Vigotski superou tanto o subjetivismo quanto o sociologismo pela operacionalização do

método de Marx e não na sua aplicação direta. Pasqualini e Martins (2015) destacam que

Vigotski procurou captar a essencialidade dos fenômenos psicológicos como unidade dinâmica

entre indivíduo e sociedade em sua processualidade. De acordo com as autoras, um dos

princípios imprescindíveis para compreender a epistemologia materialista histórico-dialética

utilizada pelo psicólogo soviético é a dialética entre singular-particular-universal. Tal categoria

remete ao filósofo marxista húngaro Georgy Lukács. Essa categoria serve para pensar os

fenômenos em sua processualidade, para além da aparência imediata em direção à

essencialidade concreta. Na palavra das autoras:

Para que se possa apreender o indivíduo em sua concretude, como base para a atuação

profissional do psicólogo, é preciso enxergar para além da singularidade imediata,

captando as determinações particulares e universais que condicionam a condição

particular do indivíduo, analisando como sua singularidade se constrói na relação com

sua genericidade. Isso é condição para uma atuação profissional crítica que tenha

como horizonte a humanização do homem. (PASQUALINI; MARTINS, 2015, p.

369).

Nagel (2015) destaca que o método marxista não pode ser pensado como uma sequência

lógica de regras e leis da dialética ou da história. Diferentemente da perspectiva pós-moderna,

que diz que o conhecimento é um produto individual e que não haveria formas de se conhecer

a realidade para transformá-la, a autora destaca que o método materialista histórico está

intimamente conectado às práticas sociais, ao seu fundamento, o trabalho. Portanto, antes de

aplicar certas regras epistemológicas, devemos primeiro nos perguntar o que a realidade é para

essa epistemologia.

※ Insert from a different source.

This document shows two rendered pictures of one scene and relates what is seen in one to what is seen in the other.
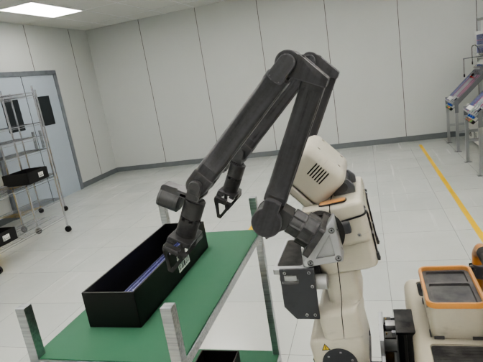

Para Marx, não existiria uma essência humana a-histórica, isto é, sua

essência seria totalmente relacionada com as relações sociais. A transformação da natureza pelo

homem ocorreu de forma livre e, nesse sentido, fez gerar novas necessidades, faculdades e

capacidades. Ao sanar as necessidades básicas de sobrevivência o homem pode gerar

necessidades abstratas, que são aquelas advindas da linguagem e das relações sociais entre os

seres humanos, que geraram a cultura. Nesse sentido, segundo a autora, o conhecimento para

Marx não desloca da sua reprodução social, e todo pensamento está conectado às práticas

humanas, que são essencialmente contraditórias e nunca individuais.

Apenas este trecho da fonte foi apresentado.